Tariff Impact on E-Tailers: A Shift in US Advertising Spending
Cheap shipments from China and Hong Kong are no longer exempt from US tariffs, forcing e-tailers like Temu and Shein to adjust their strategies. The removal of the ‘de minimis’ exemption, which applied to sales valued under $800, will increase costs for these online retailers.
The United States imposes tariffs on imported goods to protect domestic industries and generate revenue.
Tariffs are taxes levied on foreign-made products, typically expressed as a percentage of the product's value.
The US government sets tariff rates for various countries and products, with some items exempt from duties.
Tariffs can be used to address trade imbalances, support domestic employment, or retaliate against unfair trading practices.
The Rise and Fall of Ad Spending

In recent weeks, Temu and Shein have significantly reduced their spending on US social media advertising. According to digital marketing firms Sensor Tower and Tinuiti, the daily average ad spend for Temu declined by 31% on Facebook, Instagram, TikTok, Snap, X, and YouTube over a two-week period. Similarly, Shein’s daily average ad spend on Facebook, Instagram, TikTok, YouTube, and Pinterest fell by 19% during the same time frame.

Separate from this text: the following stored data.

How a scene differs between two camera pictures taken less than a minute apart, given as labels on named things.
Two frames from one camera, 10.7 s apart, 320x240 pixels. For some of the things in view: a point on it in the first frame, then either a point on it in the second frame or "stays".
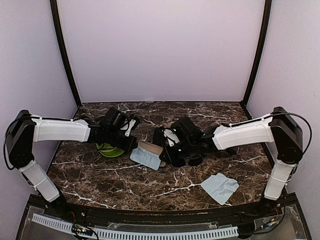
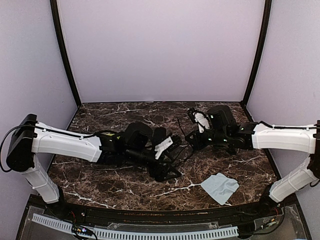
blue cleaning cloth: [220, 187] stays
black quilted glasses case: [158, 137] stays
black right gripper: [171, 158] -> [197, 143]
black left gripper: [128, 146] -> [161, 176]
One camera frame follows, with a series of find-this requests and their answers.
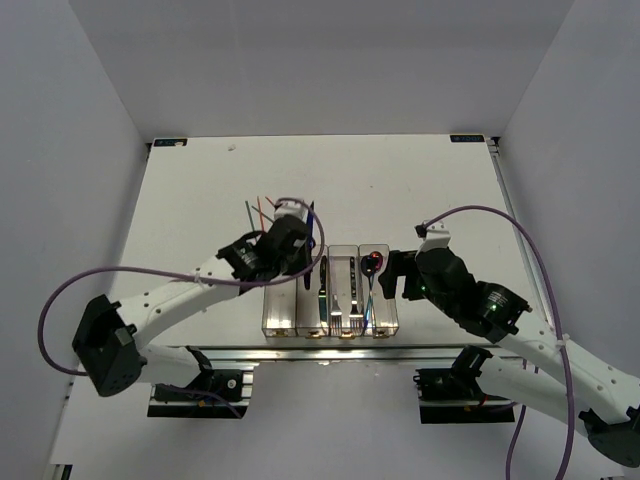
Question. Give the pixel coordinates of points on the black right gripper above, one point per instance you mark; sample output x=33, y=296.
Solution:
x=399, y=264

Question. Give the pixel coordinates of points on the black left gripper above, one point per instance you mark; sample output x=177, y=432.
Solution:
x=304, y=250

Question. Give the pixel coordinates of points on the dark blue table knife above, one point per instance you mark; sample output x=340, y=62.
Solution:
x=310, y=240

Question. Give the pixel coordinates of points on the black spoon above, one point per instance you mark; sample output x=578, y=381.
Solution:
x=370, y=267

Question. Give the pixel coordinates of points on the teal chopstick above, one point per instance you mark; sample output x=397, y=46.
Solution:
x=249, y=210
x=264, y=216

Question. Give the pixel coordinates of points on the black table knife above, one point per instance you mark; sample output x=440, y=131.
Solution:
x=322, y=292

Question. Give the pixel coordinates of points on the dark patterned handle fork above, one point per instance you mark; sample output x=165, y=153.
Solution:
x=355, y=314

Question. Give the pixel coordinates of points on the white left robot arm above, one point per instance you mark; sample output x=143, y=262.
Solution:
x=114, y=340

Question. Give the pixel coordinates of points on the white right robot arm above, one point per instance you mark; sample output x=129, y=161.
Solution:
x=584, y=388

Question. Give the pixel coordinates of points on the blue label sticker right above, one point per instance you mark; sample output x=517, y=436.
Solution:
x=467, y=138

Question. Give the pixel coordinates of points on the blue label sticker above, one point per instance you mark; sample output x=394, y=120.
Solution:
x=467, y=138
x=169, y=142

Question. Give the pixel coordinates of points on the blue label sticker left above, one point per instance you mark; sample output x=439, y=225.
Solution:
x=169, y=142

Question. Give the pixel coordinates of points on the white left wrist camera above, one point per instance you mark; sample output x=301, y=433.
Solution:
x=291, y=208

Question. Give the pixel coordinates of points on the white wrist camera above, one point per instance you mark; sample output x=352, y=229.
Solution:
x=291, y=208
x=434, y=236

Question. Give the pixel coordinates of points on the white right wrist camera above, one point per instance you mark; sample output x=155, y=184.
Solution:
x=434, y=236

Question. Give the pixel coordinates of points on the aluminium table edge rail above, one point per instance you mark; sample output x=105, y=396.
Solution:
x=340, y=353

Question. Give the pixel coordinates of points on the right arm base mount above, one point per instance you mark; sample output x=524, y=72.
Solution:
x=452, y=396

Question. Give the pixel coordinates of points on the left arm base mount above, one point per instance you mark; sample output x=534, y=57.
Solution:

Temu’s ads on Google Shopping have also seen a sharp reduction since April 12th. These decreases in ad spending indicate that e-tailers are reassessing their marketing strategies in response to the new tariff regulations.
Price Hike Looms
As a result of the tariff changes, Temu and Shein plan to raise product prices next week. This move aims to offset the increased costs associated with shipping goods from China and Hong Kong. The price hikes will likely impact consumer behavior, particularly in a market where fast fashion is popular.
The removal of the ‘de minimis’ exemption has significant implications for e-tailers operating in the US market. As they adapt to these new regulations, it remains to be seen how this will affect their overall business strategies and customer relationships.